* [Available data]:

+-------+

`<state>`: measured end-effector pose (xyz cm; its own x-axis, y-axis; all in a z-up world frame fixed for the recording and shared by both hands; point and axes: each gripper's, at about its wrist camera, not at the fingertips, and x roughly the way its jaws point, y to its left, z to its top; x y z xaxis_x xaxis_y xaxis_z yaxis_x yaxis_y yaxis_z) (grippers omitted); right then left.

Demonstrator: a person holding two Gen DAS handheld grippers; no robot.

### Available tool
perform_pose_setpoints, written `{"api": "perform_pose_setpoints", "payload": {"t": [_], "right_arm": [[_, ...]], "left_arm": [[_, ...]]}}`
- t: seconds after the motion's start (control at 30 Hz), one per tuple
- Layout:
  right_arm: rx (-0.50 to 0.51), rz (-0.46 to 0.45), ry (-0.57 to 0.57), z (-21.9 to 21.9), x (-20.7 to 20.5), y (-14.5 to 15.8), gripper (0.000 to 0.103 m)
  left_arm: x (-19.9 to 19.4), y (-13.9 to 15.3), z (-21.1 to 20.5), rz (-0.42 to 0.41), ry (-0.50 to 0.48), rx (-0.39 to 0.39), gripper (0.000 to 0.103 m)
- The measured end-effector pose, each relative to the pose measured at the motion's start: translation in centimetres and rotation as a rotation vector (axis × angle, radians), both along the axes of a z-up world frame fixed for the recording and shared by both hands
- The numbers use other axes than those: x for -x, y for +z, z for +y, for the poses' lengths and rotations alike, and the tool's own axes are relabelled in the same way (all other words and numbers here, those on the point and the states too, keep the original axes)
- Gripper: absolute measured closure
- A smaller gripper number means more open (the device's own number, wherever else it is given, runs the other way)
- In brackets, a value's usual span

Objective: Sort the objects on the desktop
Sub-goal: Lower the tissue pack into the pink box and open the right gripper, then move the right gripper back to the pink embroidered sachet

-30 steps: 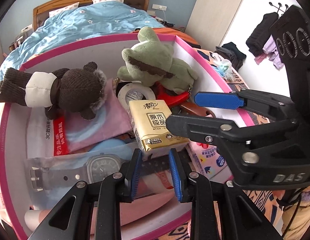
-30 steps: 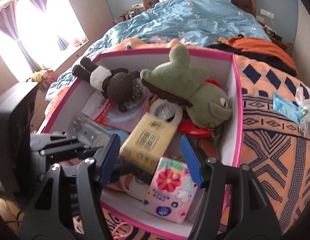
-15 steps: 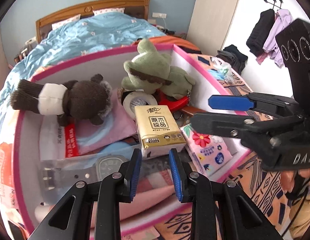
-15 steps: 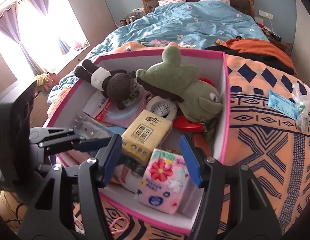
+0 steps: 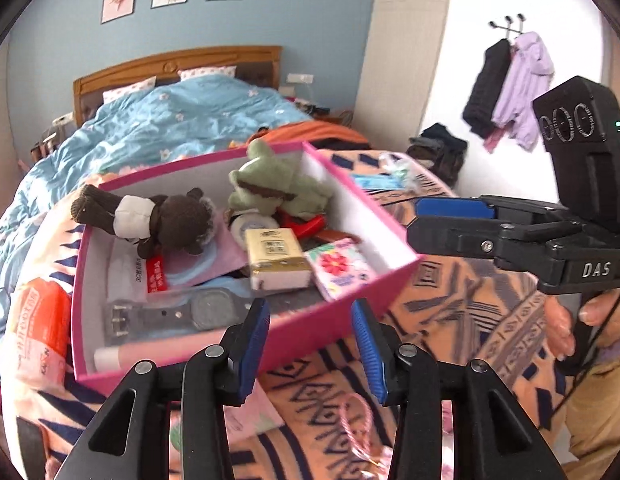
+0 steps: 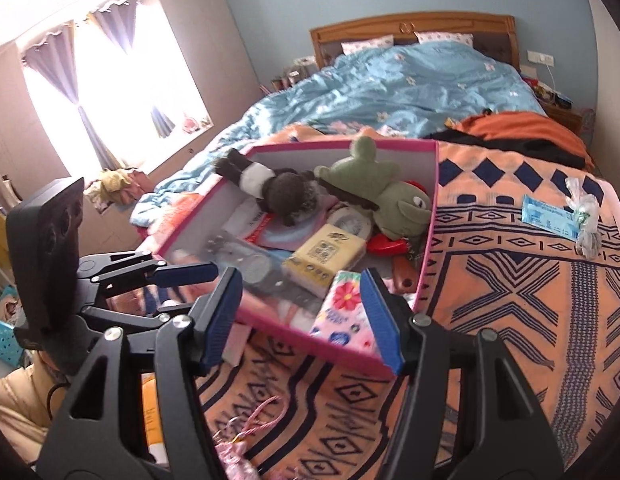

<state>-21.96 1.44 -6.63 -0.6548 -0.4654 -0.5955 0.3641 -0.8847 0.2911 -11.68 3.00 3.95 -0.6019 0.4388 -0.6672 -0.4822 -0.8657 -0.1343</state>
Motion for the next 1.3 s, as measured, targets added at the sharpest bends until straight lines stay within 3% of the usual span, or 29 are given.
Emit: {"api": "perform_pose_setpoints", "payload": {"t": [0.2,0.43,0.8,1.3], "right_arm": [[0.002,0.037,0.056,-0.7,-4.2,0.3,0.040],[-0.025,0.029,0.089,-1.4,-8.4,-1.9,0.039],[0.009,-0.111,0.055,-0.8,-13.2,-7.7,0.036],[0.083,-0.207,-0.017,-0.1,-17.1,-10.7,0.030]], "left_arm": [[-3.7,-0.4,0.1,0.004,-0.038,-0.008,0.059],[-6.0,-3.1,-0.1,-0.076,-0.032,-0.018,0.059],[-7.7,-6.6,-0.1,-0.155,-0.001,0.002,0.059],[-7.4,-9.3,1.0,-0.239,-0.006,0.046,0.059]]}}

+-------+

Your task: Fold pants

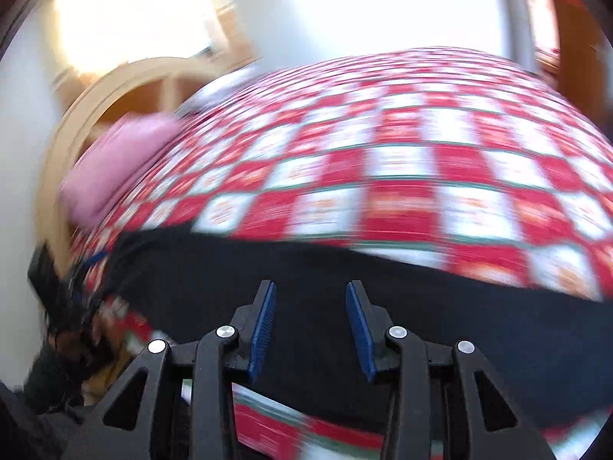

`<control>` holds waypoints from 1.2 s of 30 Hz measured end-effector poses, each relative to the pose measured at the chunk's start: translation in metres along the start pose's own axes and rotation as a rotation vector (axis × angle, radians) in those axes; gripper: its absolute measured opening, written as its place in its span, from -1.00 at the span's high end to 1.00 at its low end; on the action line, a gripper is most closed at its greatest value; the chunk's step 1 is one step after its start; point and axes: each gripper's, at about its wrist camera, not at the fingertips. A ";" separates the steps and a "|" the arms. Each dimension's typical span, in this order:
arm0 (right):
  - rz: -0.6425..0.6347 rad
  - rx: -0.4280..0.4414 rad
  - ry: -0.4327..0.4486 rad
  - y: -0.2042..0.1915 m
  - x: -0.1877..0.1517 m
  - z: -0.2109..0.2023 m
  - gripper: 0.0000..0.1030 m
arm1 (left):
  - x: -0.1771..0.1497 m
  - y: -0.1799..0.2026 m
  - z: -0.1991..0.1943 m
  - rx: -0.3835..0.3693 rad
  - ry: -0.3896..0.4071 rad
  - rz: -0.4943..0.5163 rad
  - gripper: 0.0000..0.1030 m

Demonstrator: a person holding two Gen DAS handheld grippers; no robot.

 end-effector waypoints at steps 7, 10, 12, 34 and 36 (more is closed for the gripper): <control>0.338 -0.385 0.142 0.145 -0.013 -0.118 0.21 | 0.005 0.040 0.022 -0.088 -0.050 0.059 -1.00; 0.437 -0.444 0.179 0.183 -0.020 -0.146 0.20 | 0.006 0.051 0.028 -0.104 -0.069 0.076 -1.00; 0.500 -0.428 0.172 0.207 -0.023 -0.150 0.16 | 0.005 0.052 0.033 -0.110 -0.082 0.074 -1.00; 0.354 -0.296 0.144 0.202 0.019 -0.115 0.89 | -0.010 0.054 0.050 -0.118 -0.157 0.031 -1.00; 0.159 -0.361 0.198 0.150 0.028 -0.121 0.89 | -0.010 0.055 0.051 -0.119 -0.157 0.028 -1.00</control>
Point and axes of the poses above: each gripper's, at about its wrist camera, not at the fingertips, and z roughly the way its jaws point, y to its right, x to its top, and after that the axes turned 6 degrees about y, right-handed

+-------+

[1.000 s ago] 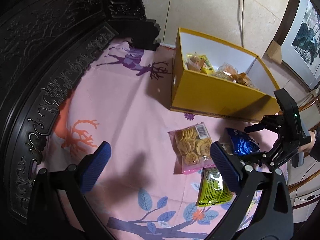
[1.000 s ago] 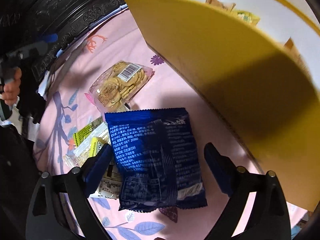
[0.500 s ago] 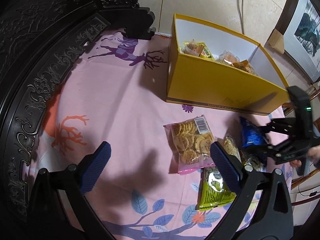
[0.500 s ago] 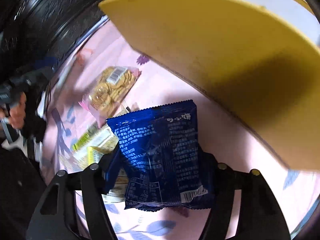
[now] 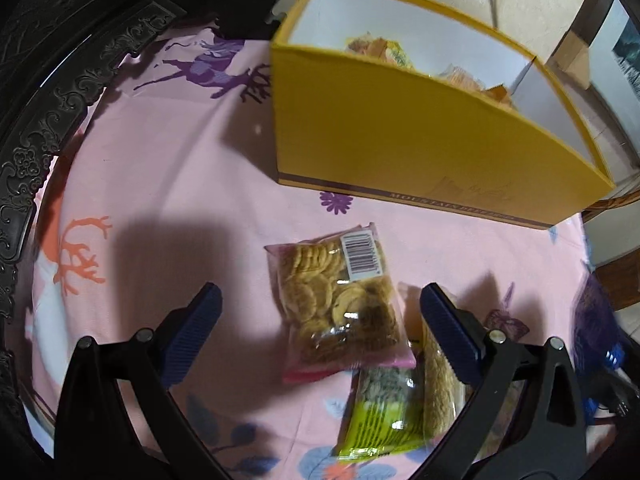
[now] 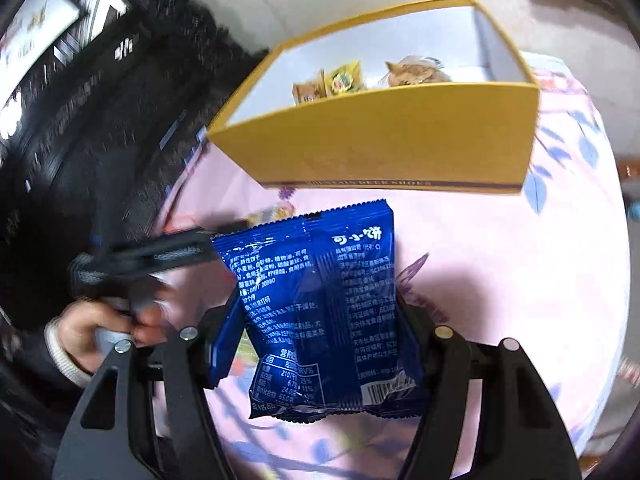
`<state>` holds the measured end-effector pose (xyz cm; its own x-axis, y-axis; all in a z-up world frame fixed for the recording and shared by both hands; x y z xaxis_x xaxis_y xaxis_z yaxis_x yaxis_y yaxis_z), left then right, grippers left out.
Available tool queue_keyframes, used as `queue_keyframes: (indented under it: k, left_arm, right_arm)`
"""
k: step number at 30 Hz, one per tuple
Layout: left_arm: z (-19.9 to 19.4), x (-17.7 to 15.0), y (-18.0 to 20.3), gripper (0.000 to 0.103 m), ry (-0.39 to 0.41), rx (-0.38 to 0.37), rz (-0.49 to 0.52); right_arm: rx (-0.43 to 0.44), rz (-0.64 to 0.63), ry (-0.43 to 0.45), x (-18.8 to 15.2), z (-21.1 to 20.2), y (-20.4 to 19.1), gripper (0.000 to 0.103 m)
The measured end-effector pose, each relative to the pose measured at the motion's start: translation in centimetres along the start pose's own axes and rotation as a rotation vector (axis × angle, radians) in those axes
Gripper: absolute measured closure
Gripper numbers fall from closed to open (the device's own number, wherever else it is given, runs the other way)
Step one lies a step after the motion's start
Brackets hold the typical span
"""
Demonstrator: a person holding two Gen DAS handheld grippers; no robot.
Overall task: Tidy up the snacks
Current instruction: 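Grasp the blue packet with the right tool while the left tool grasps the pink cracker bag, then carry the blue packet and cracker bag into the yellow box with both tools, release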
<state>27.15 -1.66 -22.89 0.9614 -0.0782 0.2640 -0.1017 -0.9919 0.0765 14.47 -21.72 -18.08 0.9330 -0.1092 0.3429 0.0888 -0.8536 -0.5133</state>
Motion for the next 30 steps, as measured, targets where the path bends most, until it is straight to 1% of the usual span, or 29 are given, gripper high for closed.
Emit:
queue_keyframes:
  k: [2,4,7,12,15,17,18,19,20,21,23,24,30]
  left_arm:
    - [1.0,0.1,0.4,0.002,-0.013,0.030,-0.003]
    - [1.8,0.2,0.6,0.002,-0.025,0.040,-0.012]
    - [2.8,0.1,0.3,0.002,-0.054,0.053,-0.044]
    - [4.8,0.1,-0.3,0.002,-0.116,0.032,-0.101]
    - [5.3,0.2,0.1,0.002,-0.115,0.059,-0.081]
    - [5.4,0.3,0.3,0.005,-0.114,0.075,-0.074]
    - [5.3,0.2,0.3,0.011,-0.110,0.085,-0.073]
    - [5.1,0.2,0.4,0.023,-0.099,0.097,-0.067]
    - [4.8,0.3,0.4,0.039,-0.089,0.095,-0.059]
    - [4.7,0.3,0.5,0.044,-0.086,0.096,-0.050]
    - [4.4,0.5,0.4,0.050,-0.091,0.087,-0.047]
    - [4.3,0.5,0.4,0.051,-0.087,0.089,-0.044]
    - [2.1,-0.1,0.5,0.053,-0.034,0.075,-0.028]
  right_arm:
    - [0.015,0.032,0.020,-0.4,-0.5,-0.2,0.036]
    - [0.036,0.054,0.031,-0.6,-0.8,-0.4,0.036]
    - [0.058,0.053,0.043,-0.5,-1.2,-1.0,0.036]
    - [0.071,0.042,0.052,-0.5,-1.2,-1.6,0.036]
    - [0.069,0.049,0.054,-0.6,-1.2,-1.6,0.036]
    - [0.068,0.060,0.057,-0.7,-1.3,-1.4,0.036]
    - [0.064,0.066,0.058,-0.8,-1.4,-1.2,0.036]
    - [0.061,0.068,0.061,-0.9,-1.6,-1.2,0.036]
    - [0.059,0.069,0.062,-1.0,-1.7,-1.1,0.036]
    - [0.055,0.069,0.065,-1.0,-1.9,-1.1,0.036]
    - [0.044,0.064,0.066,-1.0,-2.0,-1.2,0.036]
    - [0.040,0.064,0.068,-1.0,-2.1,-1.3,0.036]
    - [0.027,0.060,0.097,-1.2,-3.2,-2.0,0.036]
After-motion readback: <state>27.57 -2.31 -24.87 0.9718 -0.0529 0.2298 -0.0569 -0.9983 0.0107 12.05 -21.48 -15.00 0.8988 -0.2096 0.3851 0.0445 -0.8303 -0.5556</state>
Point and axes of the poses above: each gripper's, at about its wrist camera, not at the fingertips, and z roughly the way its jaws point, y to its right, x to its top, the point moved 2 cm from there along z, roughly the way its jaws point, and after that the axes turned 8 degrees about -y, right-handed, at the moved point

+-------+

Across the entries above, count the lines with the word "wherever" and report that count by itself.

2